This search string was adapted to the syntax of Embase, Scopus, Web of Science, and the Cochrane Library. Reference lists of included articles and relevant reviews were also screened. Grey literature and preprint servers were not searched. The final search was completed on 4 August 2025, and all results were compiled before screening began. Searches were performed using the above strategy, and all citations were uploaded to Rayyan (Rayyan Systems, Inc., Cambridge, MA, USA; version 1.4.3) for blinded screening.
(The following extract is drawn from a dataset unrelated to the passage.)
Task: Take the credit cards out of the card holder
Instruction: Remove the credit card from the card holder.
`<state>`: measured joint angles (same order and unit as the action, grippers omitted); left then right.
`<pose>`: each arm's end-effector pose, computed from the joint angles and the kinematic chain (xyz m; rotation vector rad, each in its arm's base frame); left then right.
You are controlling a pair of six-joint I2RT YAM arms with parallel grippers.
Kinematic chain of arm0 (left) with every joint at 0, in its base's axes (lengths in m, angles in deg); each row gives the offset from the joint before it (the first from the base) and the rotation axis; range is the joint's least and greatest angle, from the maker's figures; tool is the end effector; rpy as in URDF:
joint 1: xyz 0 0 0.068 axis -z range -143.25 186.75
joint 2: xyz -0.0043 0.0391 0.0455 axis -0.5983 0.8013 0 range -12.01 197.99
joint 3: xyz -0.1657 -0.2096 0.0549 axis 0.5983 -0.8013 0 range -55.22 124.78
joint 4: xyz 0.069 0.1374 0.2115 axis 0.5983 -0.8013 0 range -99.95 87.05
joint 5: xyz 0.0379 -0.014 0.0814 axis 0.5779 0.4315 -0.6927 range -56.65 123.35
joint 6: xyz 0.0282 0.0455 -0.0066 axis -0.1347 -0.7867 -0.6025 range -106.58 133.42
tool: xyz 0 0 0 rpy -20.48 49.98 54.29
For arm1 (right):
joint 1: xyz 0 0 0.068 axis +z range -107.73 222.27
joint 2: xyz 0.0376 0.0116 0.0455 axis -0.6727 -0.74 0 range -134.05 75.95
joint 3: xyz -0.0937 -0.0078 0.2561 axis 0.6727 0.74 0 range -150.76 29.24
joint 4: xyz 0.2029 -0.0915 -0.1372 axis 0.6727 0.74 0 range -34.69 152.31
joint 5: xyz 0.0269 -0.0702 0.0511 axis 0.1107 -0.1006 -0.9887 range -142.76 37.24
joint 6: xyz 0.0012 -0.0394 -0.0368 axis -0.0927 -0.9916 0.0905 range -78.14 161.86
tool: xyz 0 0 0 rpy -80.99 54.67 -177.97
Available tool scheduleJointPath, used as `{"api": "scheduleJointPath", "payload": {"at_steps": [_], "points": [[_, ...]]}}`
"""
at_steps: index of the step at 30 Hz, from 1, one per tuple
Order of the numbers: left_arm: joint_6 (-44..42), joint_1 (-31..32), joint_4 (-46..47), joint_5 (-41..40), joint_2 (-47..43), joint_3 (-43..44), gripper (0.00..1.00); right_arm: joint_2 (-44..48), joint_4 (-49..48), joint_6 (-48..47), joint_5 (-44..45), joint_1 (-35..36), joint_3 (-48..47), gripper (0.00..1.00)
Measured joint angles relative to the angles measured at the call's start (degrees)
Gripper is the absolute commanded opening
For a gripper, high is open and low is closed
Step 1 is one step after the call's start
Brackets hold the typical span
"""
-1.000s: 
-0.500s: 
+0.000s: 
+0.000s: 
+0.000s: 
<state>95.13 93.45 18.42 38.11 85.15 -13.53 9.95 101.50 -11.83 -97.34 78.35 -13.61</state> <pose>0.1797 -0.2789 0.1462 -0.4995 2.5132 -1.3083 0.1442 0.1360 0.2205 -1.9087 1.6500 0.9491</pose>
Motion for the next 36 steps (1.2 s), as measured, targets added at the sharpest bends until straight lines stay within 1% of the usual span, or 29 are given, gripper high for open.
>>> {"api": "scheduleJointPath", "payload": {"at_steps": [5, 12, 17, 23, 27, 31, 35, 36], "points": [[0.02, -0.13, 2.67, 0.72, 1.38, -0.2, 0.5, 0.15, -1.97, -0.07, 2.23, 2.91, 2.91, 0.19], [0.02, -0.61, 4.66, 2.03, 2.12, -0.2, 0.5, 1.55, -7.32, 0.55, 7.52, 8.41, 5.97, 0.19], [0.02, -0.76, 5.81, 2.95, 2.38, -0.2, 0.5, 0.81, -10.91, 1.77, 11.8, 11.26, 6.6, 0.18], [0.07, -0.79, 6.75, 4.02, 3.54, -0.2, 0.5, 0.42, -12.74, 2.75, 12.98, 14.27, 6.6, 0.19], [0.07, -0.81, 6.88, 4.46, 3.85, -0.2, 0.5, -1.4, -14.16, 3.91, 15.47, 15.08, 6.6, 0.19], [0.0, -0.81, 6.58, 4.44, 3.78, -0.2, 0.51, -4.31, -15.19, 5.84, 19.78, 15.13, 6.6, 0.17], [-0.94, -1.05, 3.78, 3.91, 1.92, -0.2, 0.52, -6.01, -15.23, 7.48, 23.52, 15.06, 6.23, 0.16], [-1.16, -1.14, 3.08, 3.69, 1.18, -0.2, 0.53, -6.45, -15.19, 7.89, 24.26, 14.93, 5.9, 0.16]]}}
This review was registered in the International Prospective Register of Systematic Reviews (PROSPERO; Registration ID: 1155609). PRISMA 2020 checklist is available in the 
Supplementary Materials (
Table S1).
  2.2. Selection Process
All search results were imported into Rayyan (version 1.4.3) for screening and deduplication. Two independent reviewers screened all titles and abstracts, followed by full-text review of potentially eligible studies. A calibration exercise was performed before screening to ensure consistency. Inter-rater agreement was measured using Cohen’s kappa. Disagreements were resolved by consensus or third-party adjudication. No automation tools beyond Rayyan’s deduplication function were used.
  2.3. Eligibility Criteria
Inclusion criteria:
- Clinical studies reporting on patients with ACJ injuries; 
- Reported RTS outcomes (time, rate, or return to pre-injury level); 
- Prospective or retrospective design; 
- Published in English. 
Exclusion criteria:
- Case reports, reviews, editorials, and conference abstracts; 
- Cadaveric or animal studies; 
- Studies without RTS outcomes; 
- Studies unavailable in full text. 
A total of 25 studies were included in the final review.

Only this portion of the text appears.